We’re in the early stages of the emerging collaborative ecosystem. But as it matures, the boundaries of enterprise systems begin to blur, and digital service delivery becomes a diffused part of a much more complex system of symbiotic components. According to an IDC blog, by 2024, 30% of the G2000 firms will rely on a global, secure, intelligent, highly integrated and collaborative ecosystem that enables enterprises to function as borderless organizations. By 2023, 30% of the workforce will have their own secure portable, private digital work identity, allowing them to access the tools and data they need across business entities.
The collaborative ecosystem changes the workforce’s dynamic, with “Deskless" or "frontline" workers and contractors, who may not have a desk or corporate email address, becoming the newest knowledge worker category.

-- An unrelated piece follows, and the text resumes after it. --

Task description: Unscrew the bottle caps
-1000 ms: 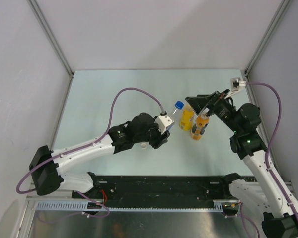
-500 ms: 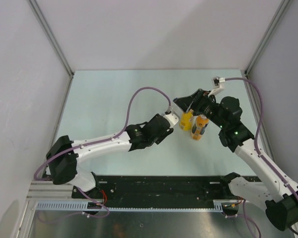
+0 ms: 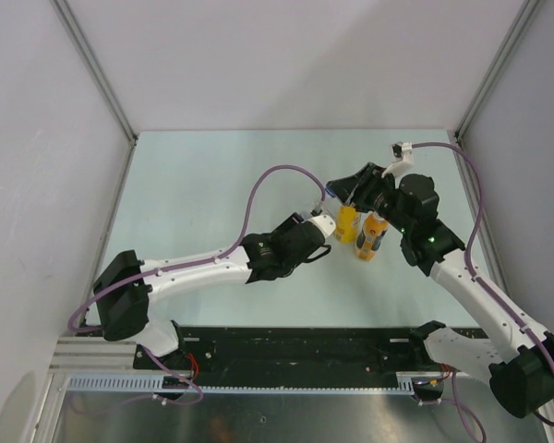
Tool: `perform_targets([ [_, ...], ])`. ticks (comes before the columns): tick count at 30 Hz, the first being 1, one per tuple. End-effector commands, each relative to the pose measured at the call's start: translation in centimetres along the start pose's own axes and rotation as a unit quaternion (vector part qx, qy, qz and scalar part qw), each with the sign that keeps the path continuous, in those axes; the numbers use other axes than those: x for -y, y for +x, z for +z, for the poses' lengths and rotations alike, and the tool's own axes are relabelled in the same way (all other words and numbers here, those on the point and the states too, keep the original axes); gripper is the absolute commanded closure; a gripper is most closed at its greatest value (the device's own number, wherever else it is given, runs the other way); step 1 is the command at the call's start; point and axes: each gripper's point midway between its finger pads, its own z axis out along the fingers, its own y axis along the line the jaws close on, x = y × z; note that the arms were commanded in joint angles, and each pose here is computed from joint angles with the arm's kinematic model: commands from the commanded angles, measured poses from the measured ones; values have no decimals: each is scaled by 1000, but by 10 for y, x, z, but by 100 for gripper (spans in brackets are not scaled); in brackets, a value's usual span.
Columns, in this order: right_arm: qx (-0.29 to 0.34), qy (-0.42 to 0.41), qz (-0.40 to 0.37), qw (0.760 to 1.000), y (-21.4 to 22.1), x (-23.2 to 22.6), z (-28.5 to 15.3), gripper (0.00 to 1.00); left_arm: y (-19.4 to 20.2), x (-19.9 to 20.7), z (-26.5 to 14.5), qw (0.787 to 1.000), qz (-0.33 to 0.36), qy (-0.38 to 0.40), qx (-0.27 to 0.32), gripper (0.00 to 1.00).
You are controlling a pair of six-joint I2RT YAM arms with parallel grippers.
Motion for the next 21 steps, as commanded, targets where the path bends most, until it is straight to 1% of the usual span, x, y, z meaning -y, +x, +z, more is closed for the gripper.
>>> perform_targets([
  [1, 17, -2, -4, 1000, -14, -9, 2, 49, -27, -7, -8, 999, -25, -21, 33, 61],
  [9, -3, 3, 7, 1000, -3, -1, 12, 50, -29, -6, -11, 999, -20, -24, 34, 61],
  [12, -2, -4, 11, 1000, -5, -4, 11, 56, -28, -5, -9, 999, -15, -23, 31, 61],
  [14, -1, -17, 15, 1000, -7, -10, 10, 57, -26, -5, -8, 999, -11, -24, 28, 61],
  [19, 9, -31, 24, 999, -14, -17, 7, 47, -24, -3, -7, 999, -9, -24, 24, 62],
  [21, 9, -33, 28, 999, -15, -18, 6, 45, -23, -2, -6, 999, -8, -24, 24, 62],
])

With the rise of the gig economy and other forms of online-enabled freelance and temporary/contractor work, traditional employee/employer relationships are beginning to give way. All workers within the ecosystem can leverage an array of collaborative and communication applications such as Microsoft Teams that enable file storage, editing, video conferencing and messaging, and workflow and content management and CRM systems. These solutions support deep integration that allows stronger permission-based access to an organization’s IT stack.

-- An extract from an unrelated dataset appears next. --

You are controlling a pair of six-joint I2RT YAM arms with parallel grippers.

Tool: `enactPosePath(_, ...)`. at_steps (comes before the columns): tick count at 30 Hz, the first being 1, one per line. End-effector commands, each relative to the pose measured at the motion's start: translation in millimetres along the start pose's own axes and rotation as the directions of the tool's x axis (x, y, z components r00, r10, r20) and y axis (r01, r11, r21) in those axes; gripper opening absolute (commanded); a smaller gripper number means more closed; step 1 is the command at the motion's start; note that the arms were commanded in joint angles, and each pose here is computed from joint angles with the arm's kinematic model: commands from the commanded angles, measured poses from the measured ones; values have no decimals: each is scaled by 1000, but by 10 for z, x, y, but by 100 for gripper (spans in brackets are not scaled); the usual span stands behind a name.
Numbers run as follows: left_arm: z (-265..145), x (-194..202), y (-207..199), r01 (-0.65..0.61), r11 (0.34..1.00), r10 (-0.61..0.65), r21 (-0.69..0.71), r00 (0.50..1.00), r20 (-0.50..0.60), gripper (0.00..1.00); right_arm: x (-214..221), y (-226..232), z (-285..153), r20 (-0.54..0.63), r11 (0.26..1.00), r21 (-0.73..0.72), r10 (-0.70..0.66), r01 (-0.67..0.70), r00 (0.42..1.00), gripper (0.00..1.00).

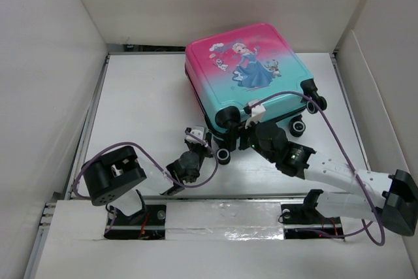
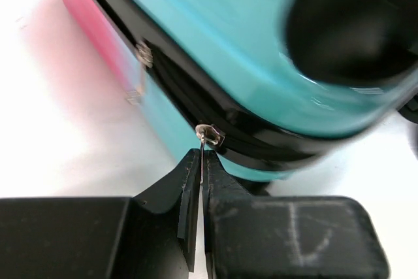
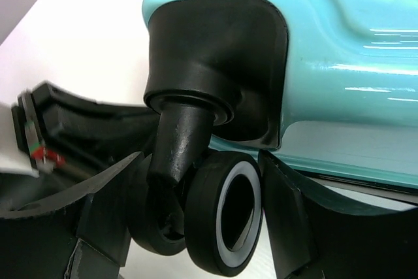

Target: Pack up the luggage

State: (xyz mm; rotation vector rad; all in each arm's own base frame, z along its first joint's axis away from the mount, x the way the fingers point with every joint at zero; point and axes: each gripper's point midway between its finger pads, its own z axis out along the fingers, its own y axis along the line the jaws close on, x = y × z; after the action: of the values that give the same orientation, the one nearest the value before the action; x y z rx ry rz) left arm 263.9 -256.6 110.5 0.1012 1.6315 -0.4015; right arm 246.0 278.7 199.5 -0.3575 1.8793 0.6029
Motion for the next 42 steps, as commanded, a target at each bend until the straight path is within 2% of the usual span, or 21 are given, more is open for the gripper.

To govern, manage and secure the ecosystem’s interactions, organizations are beginning to adopt the concept of zero trust — “trust nothing, verify everything.” With this approach, organizations grant access to only confirmed-safe users, systems and processes individually.
Zero trust architecture is an end-to-end approach to enterprise resource and data security that encompasses identity (person and nonperson entities), credentials, access management, operations, endpoints, hosting environments and the interconnecting infrastructure. One of the core requirements for Zero Trust is that the enterprise should inspect and log traffic in its environment to gain maximum visibility as to what data and assets ecosystem partners can access and ultimately identify malicious activity. Organizations will need to identify, assess and manage any risks associated with intercepting, scanning and logging network traffic. Amongst all of this, we need to understand the privacy issues surrounding these data transfers and the consents required to process such data — suddenly, metadata matters more than ever.
We’re witnessing two significant transformations in the way we all innovate and collaborate, powered by some of the simplest digital infrastructure units. Between them, they will fundamentally reshape organizations' interactions with each other and with the global labor force. It’ll require significant shifts in regulatory thinking and may change the way we approach supply chain resilience and digital identity. But if we can standardize our security approach in this digital ecosystem, I believe we’re in for an exciting future, full of remarkable possibilities.